Pelajaran diadakan secara terpisah berdasarkan status, dan ternyata, para profesor di kelas archnoble, mednoble, dan laynoble semuanya menyebutkan lagu baru yang aku mainkan selama pelajaran praktik untuk tahun pertama dan dengan demikian meminta siswa untuk memainkan laguku yang lain. Mereka tampaknya menjadi cukup populer di seluruh Ehrenfest selama dua tahun terakhir karena konser Ferdinand yang terkenal dan lembaran musiknya telah dijual secara bebas. Para siswa yang telah membeli lembaran musik itu dua tahun lalu telah banyak berlatih lagu-lagu itu, sehingga mereka sekarang dapat memainkannya sesuka hati.
Tahun ketiga memainkan lagu untuk para profesor sesuai dengan preferensi dan kemampuan mereka, sehingga diketahui di seluruh Akademi Kerajaan bahwa aku telah membuat banyak lagu original. Diketahui bahwa Brunhilde melayani sebagai pelayan magangku, jadi setelah kelas dia dipanggil dan ditanyai apakah aku punya waktu untuk jamuan teh suatu pagi, mengingat bahwa tahun-tahun pertama Ehrenfest sekarang telah menyelesaikan pelajaran tertulis mereka.
“Budaya dari semua kadipaten berkumpul di Akademi Kerajaan, namun lagu-lagunya dipenuhi dengan individualitas yang tidak seperti apa pun yang pernah mereka dengar sebelumnya. Semua profesor musik cukup tertarik pada mereka,” jelas Brunhilde.
“Tidak ada satu siswa pun yang memainkan salah satu laguku di sini dalam dua tahun sejak kami pertama kali mulai menjual lembaran musik?” Aku bertanya.
“Aub Ehrenfest berkeinginan bahwa semua penemuan anda disebarkan perlahan melalui Akademi hanya setelah anda bangun dan mulai belajar sendiri, Lady Rozemyne.”
Hampir semua penemuanku dibuat di gereja dan kota bawah, dan para cendekiawan di kastil tidak terlibat dalam urusan sehari-hari keduanya. Bahkan Ferdinand hanya menerima laporan produk jadi dan total penjualan. Karena itu, tidak ada yang tahu detail bagus dari bisnisku, dan Sylvester kemungkinan merilis titah pembungkamannya demi menghindari Ehrenfest dipermalukan jika seseorang di Konferensi Archduke mengajukan pertanyaan yang tidak dapat dijawab oleh siapa pun.

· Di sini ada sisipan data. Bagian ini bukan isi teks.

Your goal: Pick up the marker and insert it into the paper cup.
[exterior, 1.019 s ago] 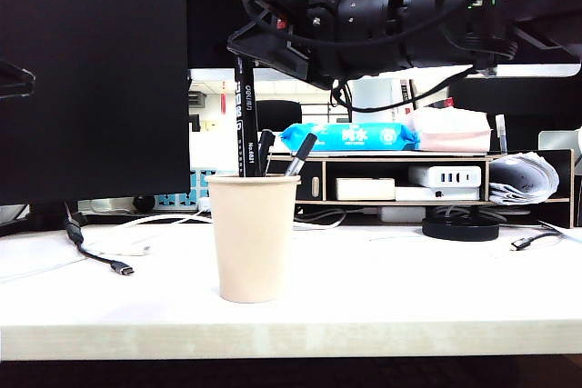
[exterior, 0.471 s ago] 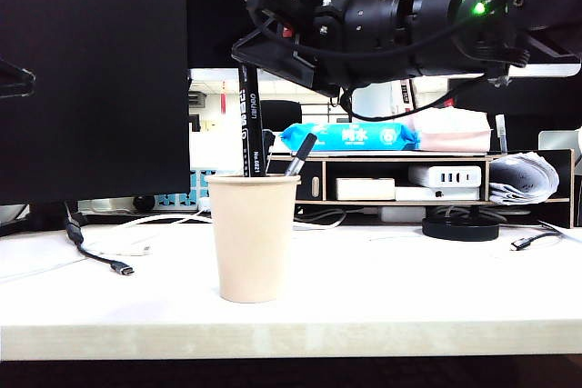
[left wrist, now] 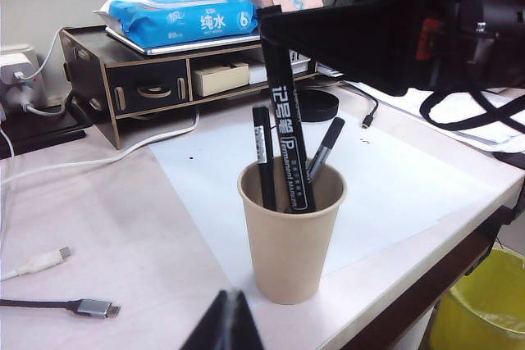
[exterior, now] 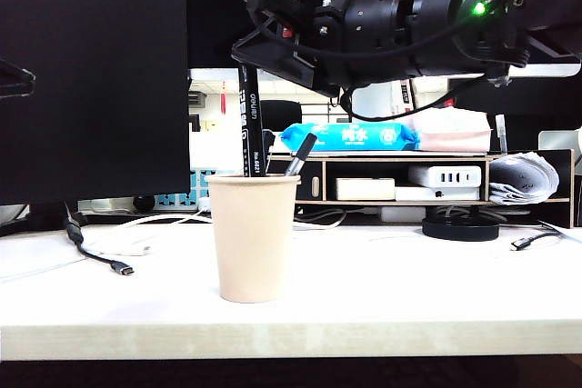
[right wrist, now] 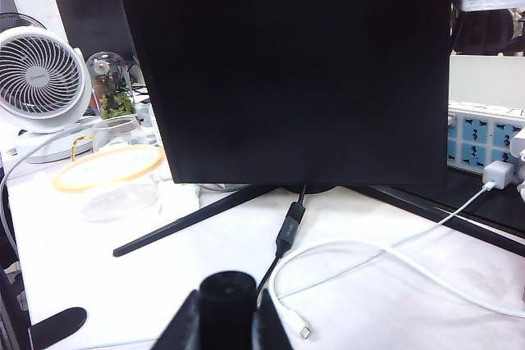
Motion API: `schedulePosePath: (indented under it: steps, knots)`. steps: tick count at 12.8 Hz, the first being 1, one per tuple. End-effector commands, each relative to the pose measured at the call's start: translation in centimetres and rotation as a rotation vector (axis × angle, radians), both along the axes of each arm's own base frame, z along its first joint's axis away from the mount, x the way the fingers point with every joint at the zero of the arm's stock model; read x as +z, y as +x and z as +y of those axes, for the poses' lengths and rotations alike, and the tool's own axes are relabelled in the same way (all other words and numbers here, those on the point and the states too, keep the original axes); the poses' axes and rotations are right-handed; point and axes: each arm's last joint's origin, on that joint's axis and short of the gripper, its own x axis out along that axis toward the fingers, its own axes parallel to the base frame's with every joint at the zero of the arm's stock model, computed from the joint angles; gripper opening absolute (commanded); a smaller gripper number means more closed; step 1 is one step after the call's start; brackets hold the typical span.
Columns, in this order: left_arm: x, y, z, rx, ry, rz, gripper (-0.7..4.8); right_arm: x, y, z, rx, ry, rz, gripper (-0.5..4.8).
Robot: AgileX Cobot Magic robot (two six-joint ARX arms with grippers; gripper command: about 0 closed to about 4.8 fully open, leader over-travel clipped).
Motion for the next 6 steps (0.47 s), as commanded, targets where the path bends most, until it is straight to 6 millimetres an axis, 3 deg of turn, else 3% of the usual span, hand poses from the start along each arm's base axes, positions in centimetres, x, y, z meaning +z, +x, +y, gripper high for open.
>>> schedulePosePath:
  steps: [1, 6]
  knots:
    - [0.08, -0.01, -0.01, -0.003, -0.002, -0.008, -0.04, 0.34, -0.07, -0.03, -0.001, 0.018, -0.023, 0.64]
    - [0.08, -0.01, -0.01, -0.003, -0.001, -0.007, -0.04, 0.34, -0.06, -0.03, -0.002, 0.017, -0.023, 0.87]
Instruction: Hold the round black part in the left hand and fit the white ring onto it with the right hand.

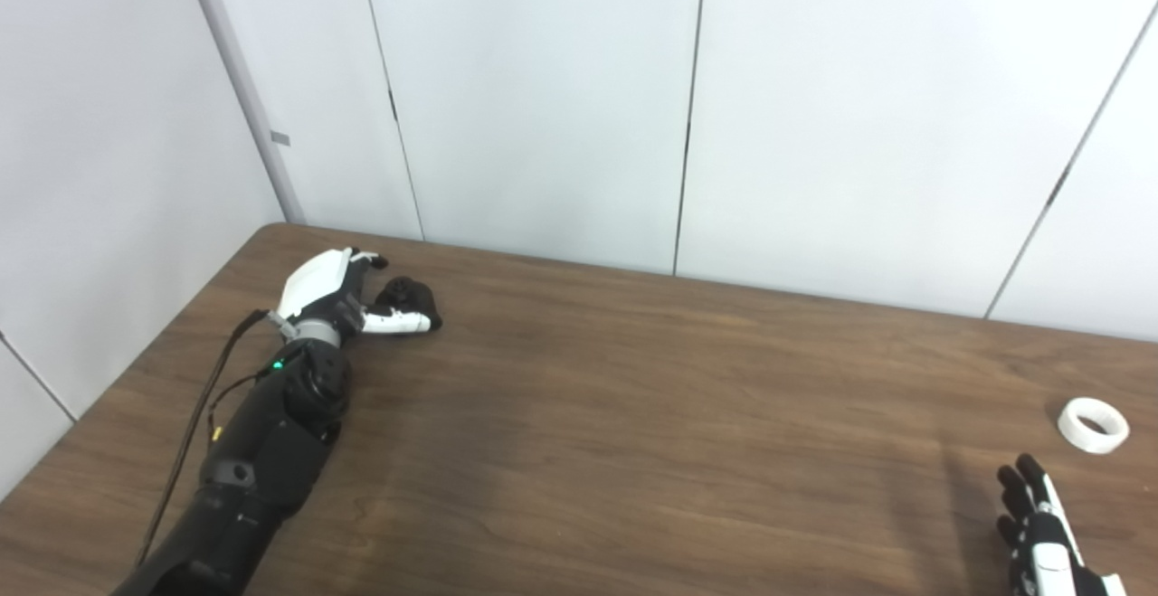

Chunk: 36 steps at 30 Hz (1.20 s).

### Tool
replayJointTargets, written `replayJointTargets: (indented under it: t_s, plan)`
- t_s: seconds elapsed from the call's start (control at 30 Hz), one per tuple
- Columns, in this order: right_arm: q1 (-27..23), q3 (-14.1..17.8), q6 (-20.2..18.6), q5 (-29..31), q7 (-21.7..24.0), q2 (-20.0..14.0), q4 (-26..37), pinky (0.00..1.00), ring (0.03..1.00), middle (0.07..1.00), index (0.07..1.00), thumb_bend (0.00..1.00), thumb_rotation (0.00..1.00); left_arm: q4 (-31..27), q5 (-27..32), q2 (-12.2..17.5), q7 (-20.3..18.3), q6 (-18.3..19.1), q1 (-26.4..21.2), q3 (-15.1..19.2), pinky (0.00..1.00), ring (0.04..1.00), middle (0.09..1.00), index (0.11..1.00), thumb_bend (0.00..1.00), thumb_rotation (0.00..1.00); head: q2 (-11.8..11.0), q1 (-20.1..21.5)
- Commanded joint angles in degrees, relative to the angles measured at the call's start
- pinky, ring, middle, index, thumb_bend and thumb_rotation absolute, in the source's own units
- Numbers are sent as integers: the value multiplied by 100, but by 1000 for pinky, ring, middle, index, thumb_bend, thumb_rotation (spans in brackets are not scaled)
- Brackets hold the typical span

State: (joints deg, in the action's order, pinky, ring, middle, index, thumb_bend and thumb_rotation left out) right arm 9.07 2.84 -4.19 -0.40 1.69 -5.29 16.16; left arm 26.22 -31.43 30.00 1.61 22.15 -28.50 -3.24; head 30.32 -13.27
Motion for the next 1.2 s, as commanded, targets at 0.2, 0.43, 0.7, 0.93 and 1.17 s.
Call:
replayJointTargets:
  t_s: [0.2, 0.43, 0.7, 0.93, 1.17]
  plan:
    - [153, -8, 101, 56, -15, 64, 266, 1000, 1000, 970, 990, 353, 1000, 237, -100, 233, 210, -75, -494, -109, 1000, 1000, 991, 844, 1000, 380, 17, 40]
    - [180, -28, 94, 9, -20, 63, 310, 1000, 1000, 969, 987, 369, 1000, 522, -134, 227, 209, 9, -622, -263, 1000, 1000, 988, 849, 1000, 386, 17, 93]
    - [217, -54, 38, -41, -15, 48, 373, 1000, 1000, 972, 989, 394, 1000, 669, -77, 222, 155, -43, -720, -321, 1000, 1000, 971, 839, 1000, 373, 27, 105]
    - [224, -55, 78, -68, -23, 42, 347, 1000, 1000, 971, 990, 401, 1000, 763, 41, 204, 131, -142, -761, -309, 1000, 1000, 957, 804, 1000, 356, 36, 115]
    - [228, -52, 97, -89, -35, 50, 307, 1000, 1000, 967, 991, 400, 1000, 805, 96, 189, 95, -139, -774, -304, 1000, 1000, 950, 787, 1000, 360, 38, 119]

“Bisakah kamu menemaniku ke jamuan teh itu, Brunhilde?” tanyaku, terlalu takut untuk pergi sendiri. Mata kuningnya mulai berbinar seketika, dan dia memberikan anggukan tegas.

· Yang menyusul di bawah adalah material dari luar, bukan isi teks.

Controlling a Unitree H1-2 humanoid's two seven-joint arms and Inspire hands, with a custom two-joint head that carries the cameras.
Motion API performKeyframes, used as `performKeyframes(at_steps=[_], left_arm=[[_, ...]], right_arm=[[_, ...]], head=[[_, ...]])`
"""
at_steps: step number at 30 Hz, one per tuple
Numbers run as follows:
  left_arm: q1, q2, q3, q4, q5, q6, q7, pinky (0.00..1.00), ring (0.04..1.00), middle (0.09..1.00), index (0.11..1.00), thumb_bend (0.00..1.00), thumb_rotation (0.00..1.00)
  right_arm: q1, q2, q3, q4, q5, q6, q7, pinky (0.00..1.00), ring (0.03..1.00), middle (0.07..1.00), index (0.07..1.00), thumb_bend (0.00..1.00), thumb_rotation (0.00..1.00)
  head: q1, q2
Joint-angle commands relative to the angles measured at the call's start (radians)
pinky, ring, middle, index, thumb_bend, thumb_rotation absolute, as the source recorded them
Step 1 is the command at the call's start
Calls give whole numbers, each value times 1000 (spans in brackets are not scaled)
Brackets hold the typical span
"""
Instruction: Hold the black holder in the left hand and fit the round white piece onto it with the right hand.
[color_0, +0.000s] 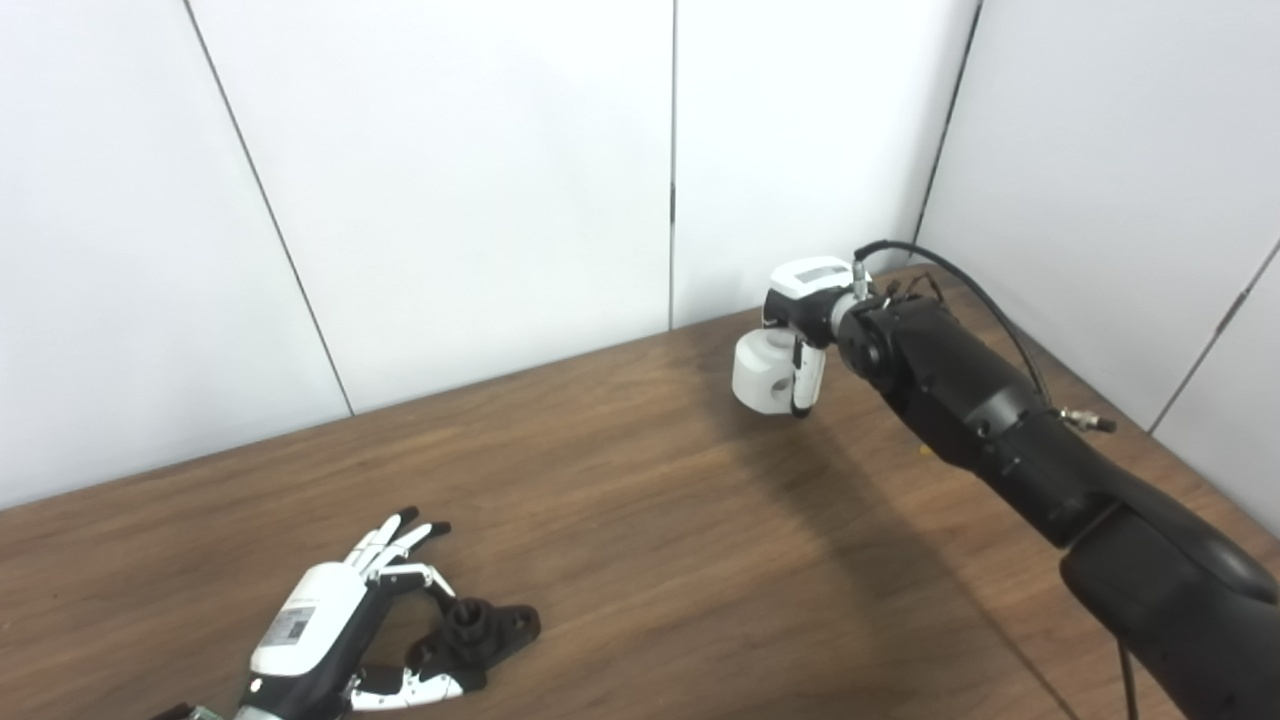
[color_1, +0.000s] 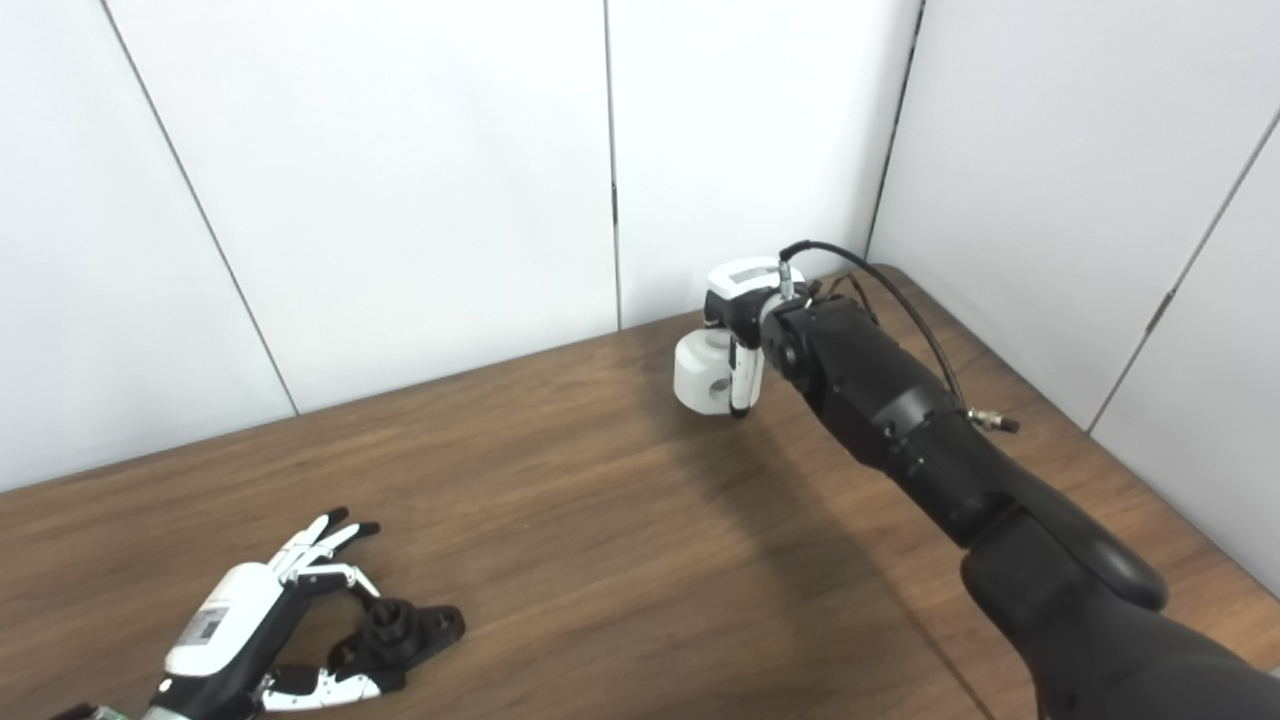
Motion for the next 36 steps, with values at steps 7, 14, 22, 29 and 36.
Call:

"Tentu saja. Saya akan menemani anda sebagai pelayan magang. Undangan para profesor dapat diartikan dengan Kedaulatan mengungkapkan minat pada budaya Ehrenfest, jadi saya harus katakan, saya sangat terhormat diberi kesempatan untuk menghadiri jamuan teh semacam itu.”

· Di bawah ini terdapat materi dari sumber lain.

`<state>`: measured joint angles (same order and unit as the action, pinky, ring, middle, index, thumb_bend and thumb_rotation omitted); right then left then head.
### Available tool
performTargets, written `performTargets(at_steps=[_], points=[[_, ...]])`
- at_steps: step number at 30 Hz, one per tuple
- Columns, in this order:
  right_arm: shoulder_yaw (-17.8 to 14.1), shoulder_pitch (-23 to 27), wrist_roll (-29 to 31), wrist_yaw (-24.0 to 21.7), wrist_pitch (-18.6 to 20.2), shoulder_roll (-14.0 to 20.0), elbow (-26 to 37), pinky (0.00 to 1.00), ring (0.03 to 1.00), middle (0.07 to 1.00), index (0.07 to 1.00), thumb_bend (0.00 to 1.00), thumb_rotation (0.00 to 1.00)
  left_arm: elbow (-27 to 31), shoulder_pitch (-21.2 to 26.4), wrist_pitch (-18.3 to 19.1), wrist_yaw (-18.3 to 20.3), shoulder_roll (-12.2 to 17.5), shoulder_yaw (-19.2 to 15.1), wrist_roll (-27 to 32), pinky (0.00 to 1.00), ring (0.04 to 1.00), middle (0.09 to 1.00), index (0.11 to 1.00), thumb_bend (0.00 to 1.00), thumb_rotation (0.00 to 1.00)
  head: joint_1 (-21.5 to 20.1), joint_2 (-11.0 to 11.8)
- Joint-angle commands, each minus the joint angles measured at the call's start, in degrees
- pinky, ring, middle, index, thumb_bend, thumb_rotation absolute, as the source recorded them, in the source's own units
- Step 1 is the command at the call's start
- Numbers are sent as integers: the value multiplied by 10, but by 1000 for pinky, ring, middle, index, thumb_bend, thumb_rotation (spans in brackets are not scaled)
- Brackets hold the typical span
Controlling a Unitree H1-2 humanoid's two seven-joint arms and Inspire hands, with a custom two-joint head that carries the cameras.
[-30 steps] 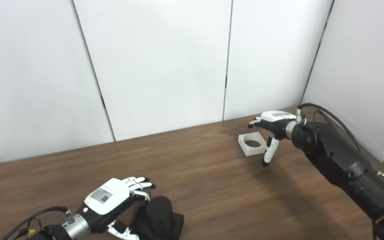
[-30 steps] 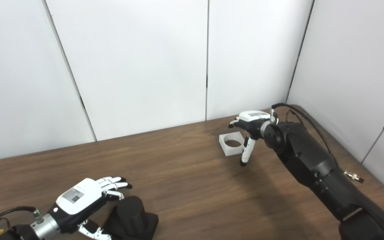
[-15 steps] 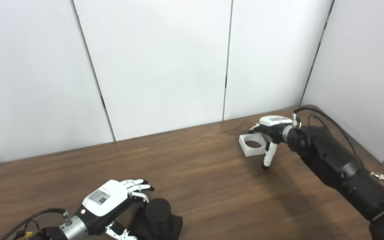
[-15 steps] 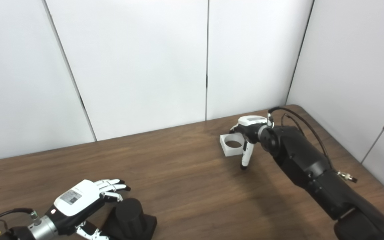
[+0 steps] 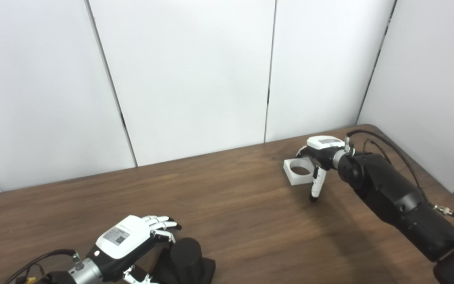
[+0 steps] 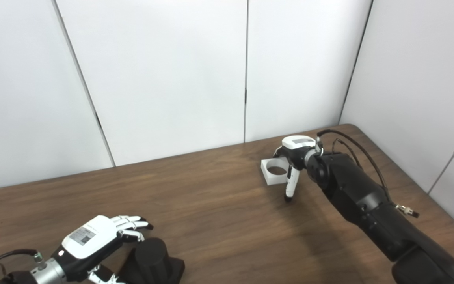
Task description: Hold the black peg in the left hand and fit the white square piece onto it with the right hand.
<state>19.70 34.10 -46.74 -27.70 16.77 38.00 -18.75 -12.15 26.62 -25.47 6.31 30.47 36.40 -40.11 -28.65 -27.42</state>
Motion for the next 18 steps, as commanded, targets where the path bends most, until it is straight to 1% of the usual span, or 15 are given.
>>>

Diundang ke pesta teh oleh para profesor adalah kehormatan besar, dan seingat Brunhilde tak seorang pun di Ehrenfest pernah menerima undangan semacam itu. Ini menjelaskan mengapa para siswa senior sangat terkejut dan bersemangat.
“Ini pertama kalinya aku menghadiri jamuan teh di Akademi Kerajaan, jadi aku akan percayakan padamu untuk menyiapkan semua yang aku butuhkan dan berurusan dengan para profesor,” kataku pada Brunhilde. "Apakah mereka memberi kita waktunya?"
“Belum. Saya tidak diharapkan untuk memberi jawaban sebelum terlebih dahulu mendiskusikan masalah ini dengan anda. Akan beberapa hari lagi sebelum saya menyelesaikan pelajaran tertulis saya sendiri, jadi mungkin saya sarankan Anda membalas bahwa anda akan memikirkan hal di atas dengan pelayan anda setelah mereka mengirim surat resmi undangan?”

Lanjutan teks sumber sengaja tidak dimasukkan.